Work request: What you return must match the records below character for character, except that no picture appears.

Source material:
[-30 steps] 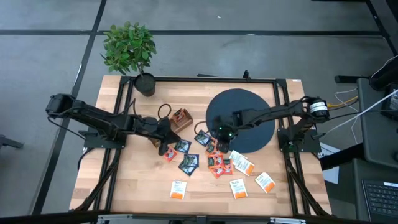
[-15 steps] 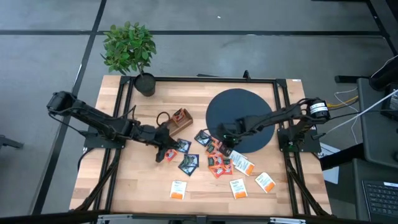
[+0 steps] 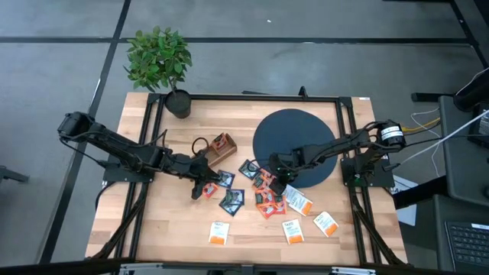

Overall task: Pick & Place Tea
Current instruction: Put the orange tea bag into the right section of the wooden organizer

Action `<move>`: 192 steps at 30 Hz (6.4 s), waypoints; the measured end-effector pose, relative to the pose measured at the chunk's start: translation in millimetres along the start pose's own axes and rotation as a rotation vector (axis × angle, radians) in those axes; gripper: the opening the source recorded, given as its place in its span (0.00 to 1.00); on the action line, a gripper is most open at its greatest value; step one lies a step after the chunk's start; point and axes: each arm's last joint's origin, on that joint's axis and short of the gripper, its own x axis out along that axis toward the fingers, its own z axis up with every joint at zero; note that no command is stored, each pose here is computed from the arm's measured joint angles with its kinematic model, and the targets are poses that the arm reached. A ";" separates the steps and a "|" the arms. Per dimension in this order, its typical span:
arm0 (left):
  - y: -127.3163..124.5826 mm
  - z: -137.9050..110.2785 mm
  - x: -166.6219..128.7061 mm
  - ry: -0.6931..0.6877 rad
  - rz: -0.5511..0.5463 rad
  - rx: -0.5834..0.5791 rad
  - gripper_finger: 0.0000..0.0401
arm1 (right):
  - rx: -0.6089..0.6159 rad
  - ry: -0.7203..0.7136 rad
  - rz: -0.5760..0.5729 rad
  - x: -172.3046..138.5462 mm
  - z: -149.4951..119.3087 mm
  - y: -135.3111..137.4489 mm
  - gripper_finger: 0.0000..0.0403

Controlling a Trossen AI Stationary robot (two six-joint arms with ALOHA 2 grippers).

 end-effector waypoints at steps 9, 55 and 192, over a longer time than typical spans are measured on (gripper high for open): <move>0.0 0.1 0.0 -0.001 0.000 0.000 0.17 | -0.014 -0.019 0.065 -0.2 3.5 4.7 0.55; 0.1 0.6 0.1 -0.005 0.003 0.008 0.16 | -0.044 -0.032 0.092 15.0 4.8 8.6 0.45; -109.2 -29.1 187.2 0.248 0.394 1.252 0.29 | -0.057 -0.187 -0.139 -28.4 -37.6 29.5 0.45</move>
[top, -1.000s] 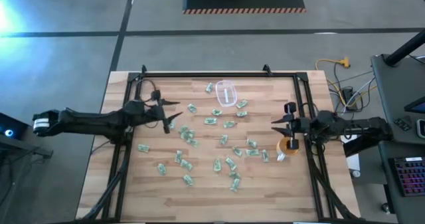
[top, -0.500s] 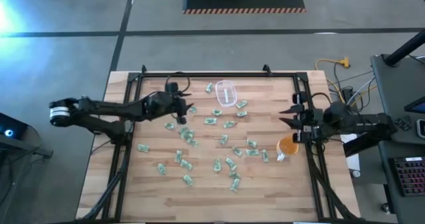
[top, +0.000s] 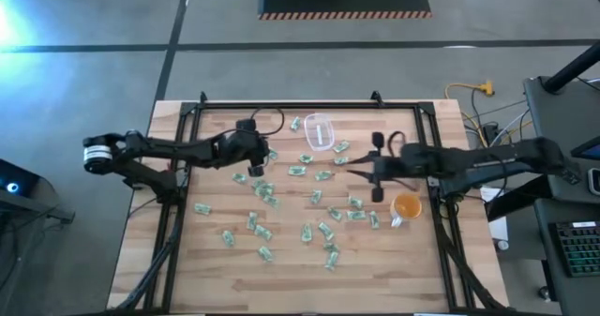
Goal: Pick and place Stevia / Truvia into bins
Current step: Put the green stevia packet into the transparent bin
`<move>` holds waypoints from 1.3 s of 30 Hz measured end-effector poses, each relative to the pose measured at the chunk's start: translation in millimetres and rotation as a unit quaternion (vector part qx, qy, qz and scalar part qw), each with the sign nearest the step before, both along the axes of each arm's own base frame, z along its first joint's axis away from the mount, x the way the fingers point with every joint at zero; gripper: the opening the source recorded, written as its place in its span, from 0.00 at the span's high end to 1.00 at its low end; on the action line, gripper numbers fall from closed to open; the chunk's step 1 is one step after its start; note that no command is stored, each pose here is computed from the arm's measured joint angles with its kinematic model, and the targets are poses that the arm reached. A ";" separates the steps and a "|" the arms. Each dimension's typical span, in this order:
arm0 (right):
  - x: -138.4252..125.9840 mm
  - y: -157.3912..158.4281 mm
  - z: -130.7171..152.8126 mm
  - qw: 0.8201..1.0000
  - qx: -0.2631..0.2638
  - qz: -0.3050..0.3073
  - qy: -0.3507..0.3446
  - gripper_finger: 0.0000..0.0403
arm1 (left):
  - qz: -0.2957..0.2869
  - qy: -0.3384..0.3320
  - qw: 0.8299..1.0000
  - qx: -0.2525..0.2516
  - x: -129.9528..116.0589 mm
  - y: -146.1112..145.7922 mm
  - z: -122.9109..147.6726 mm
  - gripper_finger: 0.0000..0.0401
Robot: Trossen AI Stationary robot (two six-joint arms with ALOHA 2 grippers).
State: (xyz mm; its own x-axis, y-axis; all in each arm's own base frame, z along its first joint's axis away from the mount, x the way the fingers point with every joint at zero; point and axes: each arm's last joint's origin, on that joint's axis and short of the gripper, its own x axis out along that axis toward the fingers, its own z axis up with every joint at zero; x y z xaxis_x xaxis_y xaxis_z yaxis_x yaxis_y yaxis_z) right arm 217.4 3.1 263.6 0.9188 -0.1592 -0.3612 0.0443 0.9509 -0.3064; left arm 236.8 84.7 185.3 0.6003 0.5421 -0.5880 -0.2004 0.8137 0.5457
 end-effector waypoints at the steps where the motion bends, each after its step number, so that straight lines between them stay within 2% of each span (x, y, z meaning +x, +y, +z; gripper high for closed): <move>1: 6.4 -0.1 -1.0 1.000 0.000 -0.007 0.025 0.80 | 0.003 0.009 1.000 -0.004 -0.8 2.0 -1.2 0.54; 4: 23.0 0.6 -0.4 0.997 0.002 -0.009 0.075 0.80 | 0.013 0.017 1.000 -0.012 -1.4 11.6 1.2 0.54; 9: 37.3 1.3 -4.3 0.995 -0.008 -0.004 0.101 0.80 | -0.052 -0.010 0.997 -0.063 0.3 30.4 14.4 0.54; 11: 37.3 0.9 -3.8 0.995 -0.012 -0.003 0.100 0.80 | -0.061 -0.023 0.996 -0.064 3.6 39.5 21.7 0.54; 14: 33.5 -0.3 -0.7 0.996 -0.012 -0.005 0.093 0.80 | -0.049 -0.027 0.996 -0.063 13.0 54.6 27.0 0.54; 19: 22.5 -0.5 11.9 0.998 0.002 -0.012 0.061 0.80 | -0.020 -0.031 0.996 -0.077 42.3 89.6 26.7 0.54; 24: 8.9 -1.0 13.7 0.997 0.027 -0.024 0.061 0.80 | -0.001 -0.013 0.986 -0.165 72.4 129.9 13.9 0.54; 29: -2.8 -1.3 5.3 0.995 0.040 -0.032 0.086 0.80 | 0.039 0.015 0.976 -0.214 91.6 161.3 -0.7 0.54; 35: -13.3 -1.7 2.1 0.996 0.038 -0.031 0.080 0.80 | 0.031 -0.011 0.968 -0.250 108.6 175.3 -7.6 0.54; 39: -18.1 -1.9 5.3 0.996 0.044 -0.033 0.066 0.80 | 0.036 -0.004 0.965 -0.259 111.0 177.2 -16.3 0.54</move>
State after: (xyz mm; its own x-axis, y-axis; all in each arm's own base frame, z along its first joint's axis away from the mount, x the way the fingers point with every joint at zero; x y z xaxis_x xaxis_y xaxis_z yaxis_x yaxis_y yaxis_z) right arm 199.4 1.2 268.8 0.8508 -0.1791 -0.4941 0.0716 0.9708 -0.2288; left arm 347.8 261.8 168.9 0.5768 0.2177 -0.7874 -0.2697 0.9605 0.0680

Result of the exercise:
[-30 steps] 
[-15 steps] 
[+0 steps] 

Overall task: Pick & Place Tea
Current instruction: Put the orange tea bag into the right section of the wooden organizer

Action `<move>`: 192 steps at 30 Hz (6.4 s), waypoints; the measured end-effector pose, relative to the pose measured at the chunk's start: translation in millimetres along the start pose's own axes and rotation as a rotation vector (axis × angle, radians) in those axes; gripper: the opening the source recorded, given as its place in its span (0.00 to 1.00); on the action line, a gripper is most open at its greatest value; step one lies a step after the chunk's start; point and axes: each arm's last joint's origin, on that joint's axis and short of the gripper, its own x axis out along that axis toward the fingers, its own z axis up with every joint at zero; note that no command is stored, each pose here is computed from the arm's measured joint angles with its kinematic model, and the targets are poses that the arm reached. A ";" separates the steps and a "|" the arms. Per dimension in this order, its typical span:
arm0 (left):
  - y: -127.3163..124.5826 mm
  - z: -137.9050..110.2785 mm
  - x: -166.6219..128.7061 mm
  - ry: -0.6931..0.6877 rad
  - rz: -0.5511..0.5463 rad
  - rx: -0.5834..0.5791 rad
  - gripper_finger: 0.0000..0.0401
arm1 (right):
  - rx: -0.6089..0.6159 rad
  - ry: -0.7203..0.7136 rad
  - rz: -0.5760..0.5729 rad
  - x: -172.3046..138.5462 mm
  - z: -149.4951..119.3087 mm
  - y: -135.3111..137.4489 mm
  - gripper_finger: 0.0000..0.0403

Controlling a Trossen AI Stationary robot (two six-joint arms with ALOHA 2 grippers).

 end-effector waypoints at steps 9, 55 and 192, over a longer time than typical spans are measured on (gripper high for open): <move>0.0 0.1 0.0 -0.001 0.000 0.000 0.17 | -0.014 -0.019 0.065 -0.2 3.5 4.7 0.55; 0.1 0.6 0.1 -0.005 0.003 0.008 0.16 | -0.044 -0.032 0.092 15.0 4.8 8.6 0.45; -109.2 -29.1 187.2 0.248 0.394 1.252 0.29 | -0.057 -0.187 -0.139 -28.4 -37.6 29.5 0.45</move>
[top, -1.000s] 
[top, -0.500s] 
[top, +0.000s] 
Goal: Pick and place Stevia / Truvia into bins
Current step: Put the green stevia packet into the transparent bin
`<move>` holds waypoints from 1.3 s of 30 Hz measured end-effector poses, each relative to the pose measured at the chunk's start: translation in millimetres and rotation as a unit quaternion (vector part qx, qy, qz and scalar part qw), each with the sign nearest the step before, both along the axes of each arm's own base frame, z along its first joint's axis away from the mount, x the way the fingers point with every joint at zero; gripper: the opening the source recorded, written as its place in its span, from 0.00 at the span's high end to 1.00 at its low end; on the action line, gripper numbers fall from closed to open; the chunk's step 1 is one step after its start; note that no command is stored, each pose here is computed from the arm's measured joint angles with its kinematic model, and the targets are poses that the arm reached. A ";" separates the steps and a "|" the arms. Each dimension's typical span, in this order:
arm0 (right):
  - x: -138.4252..125.9840 mm
  - y: -157.3912..158.4281 mm
  - z: -130.7171..152.8126 mm
  - qw: 0.8201..1.0000
  - qx: -0.2631..0.2638
  - qz: -0.3050..0.3073
  - qy: -0.3507..0.3446
  - gripper_finger: 0.0000..0.0403
arm1 (left):
  - qz: -0.2957..0.2869
  - qy: -0.3384..0.3320
  - qw: 0.8299..1.0000
  - qx: -0.2525..0.2516
  - x: -129.9528..116.0589 mm
  - y: -146.1112..145.7922 mm
  - z: -122.9109..147.6726 mm
  - gripper_finger: 0.0000..0.0401
Robot: Trossen AI Stationary robot (two six-joint arms with ALOHA 2 grippers).
State: (xyz mm; its own x-axis, y-axis; all in each arm's own base frame, z along its first joint's axis away from the mount, x the way the fingers point with every joint at zero; point and axes: each arm's last joint's origin, on that joint's axis and short of the gripper, its own x axis out along that axis toward the fingers, its own z axis up with every joint at zero; x y z xaxis_x xaxis_y xaxis_z yaxis_x yaxis_y yaxis_z) right arm 217.4 3.1 263.6 0.9188 -0.1592 -0.3612 0.0443 0.9509 -0.3064; left arm 236.8 84.7 185.3 0.6003 0.5421 -0.5880 -0.2004 0.8137 0.5457
 end-effector waypoints at the steps where the motion bends, each after its step number, so that straight lines between them stay within 2% of each span (x, y, z meaning +x, +y, +z; gripper high for closed): <move>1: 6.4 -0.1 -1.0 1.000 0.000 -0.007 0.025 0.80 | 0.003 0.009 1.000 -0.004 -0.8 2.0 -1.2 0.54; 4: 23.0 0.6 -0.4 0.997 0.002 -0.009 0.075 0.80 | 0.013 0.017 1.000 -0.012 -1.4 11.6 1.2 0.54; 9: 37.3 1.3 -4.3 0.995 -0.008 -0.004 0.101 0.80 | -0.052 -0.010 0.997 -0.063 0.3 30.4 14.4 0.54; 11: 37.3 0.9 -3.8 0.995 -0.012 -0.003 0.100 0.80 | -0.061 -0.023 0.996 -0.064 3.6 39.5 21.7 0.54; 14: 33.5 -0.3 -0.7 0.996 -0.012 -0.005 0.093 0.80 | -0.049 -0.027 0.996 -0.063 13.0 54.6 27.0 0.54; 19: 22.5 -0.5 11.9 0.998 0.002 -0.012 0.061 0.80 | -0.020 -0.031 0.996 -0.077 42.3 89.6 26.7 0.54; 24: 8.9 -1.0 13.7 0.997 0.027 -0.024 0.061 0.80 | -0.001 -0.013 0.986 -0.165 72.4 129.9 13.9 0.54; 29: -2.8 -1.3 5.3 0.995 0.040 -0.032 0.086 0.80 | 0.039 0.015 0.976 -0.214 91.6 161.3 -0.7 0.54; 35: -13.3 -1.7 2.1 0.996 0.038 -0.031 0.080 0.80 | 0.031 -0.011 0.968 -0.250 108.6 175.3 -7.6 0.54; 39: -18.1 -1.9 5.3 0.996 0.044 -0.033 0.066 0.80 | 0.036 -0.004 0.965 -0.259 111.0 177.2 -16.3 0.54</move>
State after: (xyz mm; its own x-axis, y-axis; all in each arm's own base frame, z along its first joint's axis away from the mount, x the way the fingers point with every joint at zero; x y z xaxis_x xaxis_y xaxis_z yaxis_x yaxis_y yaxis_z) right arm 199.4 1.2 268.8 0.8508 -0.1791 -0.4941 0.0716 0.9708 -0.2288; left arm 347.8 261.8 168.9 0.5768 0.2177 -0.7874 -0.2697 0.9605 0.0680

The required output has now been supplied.